En griego, el rey dijo:
—No vamos a reunir a todas nuestras fuerzas. Íbamos a contar con muchos caballos de nuestros primos los masakje. Íbamos a contar con muchos caballos de nuestros primos los sármatas. —Miró a los miembros del consejo—. Esto no admite discusión por parte de nadie. Alejandro está llamando a las puertas orientales de la hierba, igual que Zoprionte llama a la puerta occidental. El monstruo está en Bactria, dando caza a un sátrapa rebelde. —El rey movió los hombros y se le vio muy joven—. O si no es que siempre ha planeado la campaña de este modo: con ejércitos entrando en la llanura de hierba por ambos extremos. Kam Baqca dice que no es cierto, que es mera coincidencia. Pero para nosotros viene a ser lo mismo. Sólo tendremos dos tercios de nuestras fuerzas. Tal vez menos. Los getas ya están marchando hacia el este, y nuestros clanes más orientales tendrán que proteger a sus granjeros. —Se encogió de hombros y pronunció una frase muy larga en sakje.

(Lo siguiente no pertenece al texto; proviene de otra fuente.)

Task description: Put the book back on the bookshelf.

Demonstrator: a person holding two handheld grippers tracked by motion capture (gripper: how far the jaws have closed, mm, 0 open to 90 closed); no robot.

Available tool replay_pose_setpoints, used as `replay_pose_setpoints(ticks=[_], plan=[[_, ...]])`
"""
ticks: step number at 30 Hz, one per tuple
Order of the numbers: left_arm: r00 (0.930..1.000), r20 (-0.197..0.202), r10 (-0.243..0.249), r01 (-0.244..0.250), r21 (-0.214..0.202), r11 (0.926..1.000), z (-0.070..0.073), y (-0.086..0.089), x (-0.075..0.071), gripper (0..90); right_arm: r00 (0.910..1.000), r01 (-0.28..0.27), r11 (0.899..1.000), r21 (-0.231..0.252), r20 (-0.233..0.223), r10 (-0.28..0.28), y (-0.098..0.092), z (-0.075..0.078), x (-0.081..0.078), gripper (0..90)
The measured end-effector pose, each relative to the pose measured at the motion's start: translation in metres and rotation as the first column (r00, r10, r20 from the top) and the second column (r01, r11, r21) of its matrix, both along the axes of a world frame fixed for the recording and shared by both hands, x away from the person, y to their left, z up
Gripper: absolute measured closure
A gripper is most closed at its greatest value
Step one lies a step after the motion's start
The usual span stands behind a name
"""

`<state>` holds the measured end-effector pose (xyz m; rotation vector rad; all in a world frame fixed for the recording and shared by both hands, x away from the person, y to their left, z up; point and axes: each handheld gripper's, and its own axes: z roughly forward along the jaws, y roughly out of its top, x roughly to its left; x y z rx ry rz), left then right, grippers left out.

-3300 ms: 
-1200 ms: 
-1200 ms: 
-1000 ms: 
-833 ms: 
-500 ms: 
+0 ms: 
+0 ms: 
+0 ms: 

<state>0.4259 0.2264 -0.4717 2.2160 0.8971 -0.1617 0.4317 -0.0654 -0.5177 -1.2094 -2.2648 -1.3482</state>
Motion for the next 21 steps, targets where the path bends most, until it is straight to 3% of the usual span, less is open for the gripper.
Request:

Kineas entendió varias palabras: «no caballos» y «Macedonia». En griego, el rey dijo—: La sumisión en sí misma no nos cuesta nada. No hay de qué avergonzarse porque no tenemos intención de someternos.
En algún rincón de su cabeza, Kineas cayó en la cuenta de que la palabra griega «nada» se traducía al sakje como «no caballos». Rendirnos nos cuesta «no caballos», había dicho el rey. Kineas asintió satisfecho.
—La hierba está creciendo —dijo Kam Baqca —. El suelo pronto estará duro. Dentro de una semana los últimos aguaceros habrán terminado. Dentro de dos, emprenderá la marcha.